Given the critical drubbing this new show received, it might have done well to have followed the example of the latter. Starring Clarke — best known for playing a dragon-toting princess on HBO's hit "Thrones" series — as girl-about-town Holly Golightly, and with a script by Tony-winning playwright Richard Greenberg, it was intended to be more faithful to Capote's vision, but many critics groused that it was just a slog to sit through.
Ben Brantley's talons were out in the New York Times. He wrote that the on-stage proceedings were enervating and complained that Clarke could not capture Golightly's down-country origins, even though she looked glamorous in duds courtesy of Oscar-winning costumer Colleen Atwood.

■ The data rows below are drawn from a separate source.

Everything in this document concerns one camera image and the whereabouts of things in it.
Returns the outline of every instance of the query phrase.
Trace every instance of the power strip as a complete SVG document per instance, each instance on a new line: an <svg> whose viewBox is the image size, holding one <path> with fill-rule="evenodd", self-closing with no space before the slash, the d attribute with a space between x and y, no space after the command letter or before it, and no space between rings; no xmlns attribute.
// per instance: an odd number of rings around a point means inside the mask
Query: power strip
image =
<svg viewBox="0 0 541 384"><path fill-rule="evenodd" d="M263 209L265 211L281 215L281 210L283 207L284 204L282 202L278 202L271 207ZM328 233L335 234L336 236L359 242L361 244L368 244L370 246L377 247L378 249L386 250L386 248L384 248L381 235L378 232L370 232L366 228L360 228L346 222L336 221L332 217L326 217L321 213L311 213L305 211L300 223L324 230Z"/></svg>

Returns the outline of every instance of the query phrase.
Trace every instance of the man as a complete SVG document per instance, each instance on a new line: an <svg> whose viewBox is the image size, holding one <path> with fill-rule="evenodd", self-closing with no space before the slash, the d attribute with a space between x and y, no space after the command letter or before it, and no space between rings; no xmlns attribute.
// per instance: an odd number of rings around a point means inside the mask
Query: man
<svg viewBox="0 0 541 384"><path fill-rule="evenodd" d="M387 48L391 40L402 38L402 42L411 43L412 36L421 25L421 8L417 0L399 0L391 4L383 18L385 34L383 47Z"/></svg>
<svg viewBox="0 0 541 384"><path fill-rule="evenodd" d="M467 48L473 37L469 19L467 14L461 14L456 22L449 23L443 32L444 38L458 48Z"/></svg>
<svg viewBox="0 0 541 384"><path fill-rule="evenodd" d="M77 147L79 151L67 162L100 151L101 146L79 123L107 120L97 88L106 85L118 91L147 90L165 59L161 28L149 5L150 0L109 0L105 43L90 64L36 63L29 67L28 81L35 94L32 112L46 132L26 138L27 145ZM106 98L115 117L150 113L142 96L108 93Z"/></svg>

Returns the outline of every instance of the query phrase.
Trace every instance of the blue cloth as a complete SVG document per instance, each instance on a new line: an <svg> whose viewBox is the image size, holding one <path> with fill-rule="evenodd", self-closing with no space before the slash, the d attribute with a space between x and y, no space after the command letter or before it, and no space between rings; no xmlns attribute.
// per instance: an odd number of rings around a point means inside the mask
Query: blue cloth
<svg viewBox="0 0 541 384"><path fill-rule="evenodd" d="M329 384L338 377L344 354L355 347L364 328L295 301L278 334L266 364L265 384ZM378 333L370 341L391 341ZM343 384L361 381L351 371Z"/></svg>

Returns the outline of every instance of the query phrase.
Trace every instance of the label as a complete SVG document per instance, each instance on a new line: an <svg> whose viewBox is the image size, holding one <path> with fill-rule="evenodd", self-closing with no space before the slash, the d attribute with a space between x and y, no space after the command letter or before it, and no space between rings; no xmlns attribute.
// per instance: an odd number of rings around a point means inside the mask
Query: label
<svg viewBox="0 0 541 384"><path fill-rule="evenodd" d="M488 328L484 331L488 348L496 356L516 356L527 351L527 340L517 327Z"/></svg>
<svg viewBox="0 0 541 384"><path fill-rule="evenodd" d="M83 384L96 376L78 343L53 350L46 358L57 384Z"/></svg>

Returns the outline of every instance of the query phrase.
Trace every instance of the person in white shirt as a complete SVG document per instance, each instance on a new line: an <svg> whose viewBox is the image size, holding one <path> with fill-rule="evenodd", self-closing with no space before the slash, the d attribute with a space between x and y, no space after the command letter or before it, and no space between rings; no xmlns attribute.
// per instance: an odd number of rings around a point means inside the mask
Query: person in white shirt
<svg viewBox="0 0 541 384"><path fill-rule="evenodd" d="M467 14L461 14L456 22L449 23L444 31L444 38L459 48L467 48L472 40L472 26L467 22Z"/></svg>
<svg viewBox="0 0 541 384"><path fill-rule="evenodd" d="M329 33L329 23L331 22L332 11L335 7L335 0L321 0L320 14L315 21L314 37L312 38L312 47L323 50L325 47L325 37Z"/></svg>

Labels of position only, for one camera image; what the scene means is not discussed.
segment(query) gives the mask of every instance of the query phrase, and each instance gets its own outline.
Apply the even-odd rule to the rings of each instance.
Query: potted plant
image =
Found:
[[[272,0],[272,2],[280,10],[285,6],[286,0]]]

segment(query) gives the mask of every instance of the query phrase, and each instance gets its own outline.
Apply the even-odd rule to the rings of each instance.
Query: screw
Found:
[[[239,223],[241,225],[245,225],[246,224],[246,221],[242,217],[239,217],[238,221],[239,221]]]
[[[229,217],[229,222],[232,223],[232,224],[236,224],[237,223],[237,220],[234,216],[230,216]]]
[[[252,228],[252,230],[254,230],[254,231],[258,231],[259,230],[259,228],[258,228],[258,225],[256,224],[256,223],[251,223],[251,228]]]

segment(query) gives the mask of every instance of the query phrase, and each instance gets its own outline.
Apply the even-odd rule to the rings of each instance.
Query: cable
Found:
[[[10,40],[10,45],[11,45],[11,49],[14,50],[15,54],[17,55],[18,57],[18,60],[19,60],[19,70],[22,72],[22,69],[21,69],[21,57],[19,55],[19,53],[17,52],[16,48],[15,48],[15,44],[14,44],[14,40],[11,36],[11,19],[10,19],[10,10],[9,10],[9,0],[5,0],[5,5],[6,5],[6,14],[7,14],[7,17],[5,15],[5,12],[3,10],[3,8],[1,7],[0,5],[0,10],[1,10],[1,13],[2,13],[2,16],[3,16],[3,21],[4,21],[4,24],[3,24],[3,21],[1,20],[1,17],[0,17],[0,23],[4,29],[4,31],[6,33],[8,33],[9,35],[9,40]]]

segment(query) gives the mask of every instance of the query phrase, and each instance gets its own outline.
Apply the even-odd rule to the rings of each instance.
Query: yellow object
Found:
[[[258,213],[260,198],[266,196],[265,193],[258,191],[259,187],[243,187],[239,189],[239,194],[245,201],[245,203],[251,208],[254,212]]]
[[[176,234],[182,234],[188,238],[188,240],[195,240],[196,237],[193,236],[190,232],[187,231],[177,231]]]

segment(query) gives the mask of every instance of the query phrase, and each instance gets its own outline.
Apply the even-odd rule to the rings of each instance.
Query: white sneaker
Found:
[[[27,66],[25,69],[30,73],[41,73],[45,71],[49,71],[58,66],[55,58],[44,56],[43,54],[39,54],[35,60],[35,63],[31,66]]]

He did offer some praise for the cast's feline member.
"There are a couple of party scenes that throb with the unease of people working overtime to make you believe they’re having fun," Brantley wrote. "The star of the first of these is a big orange tabby (selected from a much-publicized casting call) that, when I saw the show, leapt out of Holly’s arms and into the wings before the festivities really got started. That cat exuded an enviable air of devil-may-care independence as it zipped off the stage. Maybe it should have played Holly. In any case I knew I wanted to go wherever that cat was going."
Associated Press critic Mark Kennedy branded the play as "ill-conceived." In a blistering assessment, Kennedy said the play is if anything too faithful to Capote and too enamored of its World War II-era setting. He was no fan of Clarke's work.

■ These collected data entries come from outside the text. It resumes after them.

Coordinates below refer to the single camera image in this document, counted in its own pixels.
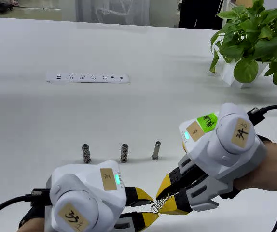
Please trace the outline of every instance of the hand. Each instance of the hand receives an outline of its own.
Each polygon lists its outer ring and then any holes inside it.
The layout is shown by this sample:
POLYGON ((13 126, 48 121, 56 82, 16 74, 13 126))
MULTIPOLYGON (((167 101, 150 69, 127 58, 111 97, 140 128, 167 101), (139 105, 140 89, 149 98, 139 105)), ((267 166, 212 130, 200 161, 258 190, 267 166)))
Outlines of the hand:
POLYGON ((31 219, 19 228, 17 232, 44 232, 44 219, 31 219))
POLYGON ((234 181, 238 190, 263 189, 277 191, 277 144, 267 142, 267 156, 253 172, 234 181))

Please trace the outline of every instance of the white wall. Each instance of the white wall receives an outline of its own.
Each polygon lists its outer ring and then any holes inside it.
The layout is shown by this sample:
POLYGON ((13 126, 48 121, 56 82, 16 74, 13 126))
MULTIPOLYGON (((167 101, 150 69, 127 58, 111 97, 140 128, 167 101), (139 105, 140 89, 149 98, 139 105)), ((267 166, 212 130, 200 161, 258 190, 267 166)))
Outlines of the white wall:
POLYGON ((59 6, 62 13, 62 21, 76 21, 75 0, 59 0, 59 6))
POLYGON ((265 0, 266 9, 277 8, 277 0, 265 0))
POLYGON ((179 0, 150 0, 150 24, 174 27, 179 0))

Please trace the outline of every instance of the metal pin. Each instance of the metal pin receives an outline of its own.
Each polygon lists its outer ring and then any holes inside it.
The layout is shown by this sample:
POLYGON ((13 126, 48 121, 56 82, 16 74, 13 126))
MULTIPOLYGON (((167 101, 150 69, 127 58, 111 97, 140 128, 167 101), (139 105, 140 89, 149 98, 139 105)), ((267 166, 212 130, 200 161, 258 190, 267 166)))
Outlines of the metal pin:
POLYGON ((90 163, 90 151, 89 151, 89 146, 87 144, 84 144, 82 146, 82 151, 83 151, 83 157, 84 157, 84 163, 90 163))
POLYGON ((159 154, 159 150, 160 150, 160 145, 161 145, 160 141, 157 141, 156 145, 154 146, 154 151, 153 151, 153 155, 152 155, 153 160, 158 160, 158 158, 159 158, 158 154, 159 154))
POLYGON ((121 163, 126 163, 128 161, 128 148, 127 144, 121 146, 121 163))

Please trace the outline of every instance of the power strip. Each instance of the power strip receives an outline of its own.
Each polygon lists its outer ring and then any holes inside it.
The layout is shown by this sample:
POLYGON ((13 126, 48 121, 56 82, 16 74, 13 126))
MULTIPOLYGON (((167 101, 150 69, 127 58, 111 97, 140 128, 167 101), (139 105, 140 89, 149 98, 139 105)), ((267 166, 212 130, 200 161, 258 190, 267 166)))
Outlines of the power strip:
POLYGON ((91 83, 129 83, 127 75, 107 74, 75 74, 52 73, 46 74, 47 82, 91 82, 91 83))

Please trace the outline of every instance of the spring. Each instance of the spring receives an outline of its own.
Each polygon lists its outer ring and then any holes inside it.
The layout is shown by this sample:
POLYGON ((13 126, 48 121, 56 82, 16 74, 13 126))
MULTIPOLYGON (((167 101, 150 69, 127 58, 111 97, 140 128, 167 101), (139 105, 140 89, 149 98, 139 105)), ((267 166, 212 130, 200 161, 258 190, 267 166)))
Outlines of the spring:
POLYGON ((84 163, 90 163, 90 151, 89 151, 89 146, 87 144, 84 144, 82 146, 82 151, 83 151, 83 158, 84 158, 84 163))
POLYGON ((174 195, 167 194, 165 197, 157 200, 157 202, 150 207, 152 213, 158 214, 163 205, 172 197, 174 197, 174 195))
POLYGON ((121 163, 126 163, 128 161, 128 145, 123 144, 121 146, 121 163))

"Clarke gamely tries hard but tends to overact and sometimes seems to have picked the wrong Hepburn — Katharine, not Audrey — to model her accent," Kennedy writes. "She says 'darling' too much, appears nude in a completely unnecessary bathtub scene and plays guitar while singing in another, but that drags on so long it undercuts its poignancy."

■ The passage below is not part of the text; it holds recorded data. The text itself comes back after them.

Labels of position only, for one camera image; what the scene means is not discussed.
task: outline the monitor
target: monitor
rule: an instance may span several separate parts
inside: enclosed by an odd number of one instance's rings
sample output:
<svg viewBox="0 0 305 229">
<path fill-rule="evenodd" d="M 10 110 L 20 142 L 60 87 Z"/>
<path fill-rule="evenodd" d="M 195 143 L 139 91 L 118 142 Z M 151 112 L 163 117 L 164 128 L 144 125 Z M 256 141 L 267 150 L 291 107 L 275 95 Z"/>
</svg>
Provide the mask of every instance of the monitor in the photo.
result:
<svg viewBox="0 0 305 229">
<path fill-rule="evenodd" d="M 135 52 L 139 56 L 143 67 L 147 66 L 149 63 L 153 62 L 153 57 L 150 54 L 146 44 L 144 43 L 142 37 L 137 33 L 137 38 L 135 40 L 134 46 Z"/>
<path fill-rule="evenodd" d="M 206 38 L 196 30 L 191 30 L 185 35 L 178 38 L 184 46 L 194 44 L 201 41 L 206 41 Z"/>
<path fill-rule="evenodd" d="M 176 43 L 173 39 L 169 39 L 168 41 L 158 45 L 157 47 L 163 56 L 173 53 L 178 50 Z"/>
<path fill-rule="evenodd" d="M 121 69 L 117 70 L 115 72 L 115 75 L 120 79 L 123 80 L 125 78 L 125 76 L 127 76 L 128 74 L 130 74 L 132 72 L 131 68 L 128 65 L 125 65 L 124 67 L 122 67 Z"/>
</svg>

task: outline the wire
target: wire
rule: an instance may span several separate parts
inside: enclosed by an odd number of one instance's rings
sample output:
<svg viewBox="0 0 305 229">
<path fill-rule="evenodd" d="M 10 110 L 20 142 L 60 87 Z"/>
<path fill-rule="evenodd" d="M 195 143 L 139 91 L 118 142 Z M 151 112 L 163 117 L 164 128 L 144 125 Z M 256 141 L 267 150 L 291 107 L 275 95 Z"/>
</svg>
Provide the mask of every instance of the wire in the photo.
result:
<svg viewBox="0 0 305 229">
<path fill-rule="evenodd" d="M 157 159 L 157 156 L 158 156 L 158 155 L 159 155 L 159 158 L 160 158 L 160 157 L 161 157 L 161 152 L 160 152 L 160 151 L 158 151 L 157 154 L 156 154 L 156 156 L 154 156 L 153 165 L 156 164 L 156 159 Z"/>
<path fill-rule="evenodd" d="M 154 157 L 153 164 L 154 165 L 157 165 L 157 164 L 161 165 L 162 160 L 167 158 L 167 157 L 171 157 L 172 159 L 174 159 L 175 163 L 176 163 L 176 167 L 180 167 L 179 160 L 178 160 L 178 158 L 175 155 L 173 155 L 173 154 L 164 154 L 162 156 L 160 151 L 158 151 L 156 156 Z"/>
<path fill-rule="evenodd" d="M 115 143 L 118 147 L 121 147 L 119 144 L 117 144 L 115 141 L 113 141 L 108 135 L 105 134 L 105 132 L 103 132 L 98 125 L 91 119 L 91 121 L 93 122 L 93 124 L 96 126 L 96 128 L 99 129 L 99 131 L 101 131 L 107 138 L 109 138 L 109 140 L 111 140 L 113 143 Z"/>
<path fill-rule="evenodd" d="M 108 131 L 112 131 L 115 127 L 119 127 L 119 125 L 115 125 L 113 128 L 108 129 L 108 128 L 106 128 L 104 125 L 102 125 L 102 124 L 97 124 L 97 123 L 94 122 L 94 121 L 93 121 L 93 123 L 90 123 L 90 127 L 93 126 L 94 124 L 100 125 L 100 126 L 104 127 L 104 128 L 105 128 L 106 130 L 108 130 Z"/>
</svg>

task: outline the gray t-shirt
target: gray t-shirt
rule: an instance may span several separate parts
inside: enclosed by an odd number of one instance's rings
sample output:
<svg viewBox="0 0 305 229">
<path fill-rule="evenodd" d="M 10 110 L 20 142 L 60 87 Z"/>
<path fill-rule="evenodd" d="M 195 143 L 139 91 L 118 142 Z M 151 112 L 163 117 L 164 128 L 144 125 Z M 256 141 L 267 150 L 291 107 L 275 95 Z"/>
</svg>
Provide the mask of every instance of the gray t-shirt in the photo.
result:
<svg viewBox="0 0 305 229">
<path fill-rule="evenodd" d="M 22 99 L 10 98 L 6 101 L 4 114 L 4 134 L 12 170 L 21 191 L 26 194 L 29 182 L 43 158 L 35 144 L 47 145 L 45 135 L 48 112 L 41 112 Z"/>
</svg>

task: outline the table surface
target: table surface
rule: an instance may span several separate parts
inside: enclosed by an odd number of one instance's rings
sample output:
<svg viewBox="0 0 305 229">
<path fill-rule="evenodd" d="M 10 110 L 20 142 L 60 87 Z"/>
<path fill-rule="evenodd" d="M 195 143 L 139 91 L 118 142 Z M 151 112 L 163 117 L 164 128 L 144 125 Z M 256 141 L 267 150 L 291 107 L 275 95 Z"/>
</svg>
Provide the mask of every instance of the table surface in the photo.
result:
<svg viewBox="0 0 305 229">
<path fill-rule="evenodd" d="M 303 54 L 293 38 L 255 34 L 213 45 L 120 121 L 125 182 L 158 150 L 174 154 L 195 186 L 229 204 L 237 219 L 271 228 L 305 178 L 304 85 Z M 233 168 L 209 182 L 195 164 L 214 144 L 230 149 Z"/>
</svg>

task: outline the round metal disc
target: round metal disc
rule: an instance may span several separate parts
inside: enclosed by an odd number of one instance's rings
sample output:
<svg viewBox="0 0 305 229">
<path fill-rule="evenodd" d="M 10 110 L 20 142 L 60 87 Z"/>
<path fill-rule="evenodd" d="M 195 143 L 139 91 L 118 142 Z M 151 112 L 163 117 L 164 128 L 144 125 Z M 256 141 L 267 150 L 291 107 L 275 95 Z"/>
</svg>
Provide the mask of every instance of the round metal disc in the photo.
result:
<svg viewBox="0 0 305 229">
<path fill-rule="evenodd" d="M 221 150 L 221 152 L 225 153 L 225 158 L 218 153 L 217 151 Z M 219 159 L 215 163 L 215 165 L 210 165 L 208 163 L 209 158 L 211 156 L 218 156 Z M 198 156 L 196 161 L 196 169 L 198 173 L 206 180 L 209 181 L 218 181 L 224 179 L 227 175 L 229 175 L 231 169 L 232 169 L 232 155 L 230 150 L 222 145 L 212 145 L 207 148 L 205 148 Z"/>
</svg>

In Vulture, Jesse Green said Greenberg had demystified Golightly's story, but implied that the coarsening of her Manhattan saga was to the audience's detriment.
"'Breakfast at Tiffany’s' may be the least noir fiction ever, yet all the noir clichés are in place here: the chiaroscuro lighting, the neon signs, the slashing dits and dashes of rain. In such an environment, Capote’s graceful humor wilts," Green writes.
Chris Jones struck a softer note in his review in the Chicago Tribune, though he did label the show "disappointing." He said the supporting cast, which includes "Cheers" star George Wendt, was strong but could not rescue the lack of chemistry between Clarke and her co-star Cory Michael Smith, who plays the narrator Fred.
"There's no palpable connection between Fred and Holly, the unlikely and surely ill-fated couple of Capote's imagination," Jones writes. "One can watch this entire misguided and miscast production without really discerning what the one feels about the other."
For David Rooney of the Hollywood Reporter, Greenberg's adaptation is a signal that it's time to call a "moratorium" on stage versions of "Breakfast at Tiffany's."
"It’s a daunting and thankless task to list all the things that went wrong in this lethargic retelling, so let’s start with the good," Rooney writes "The ginger tom playing protagonist Holly Golightly’s cat, the 'poor slob without a name,' is a scene-stealing treasure in his few minutes of stage time. Pretty much everything else is harder to love."
So in the final analysis, skip "Breakfast at Tiffany's" unless you're a cat person.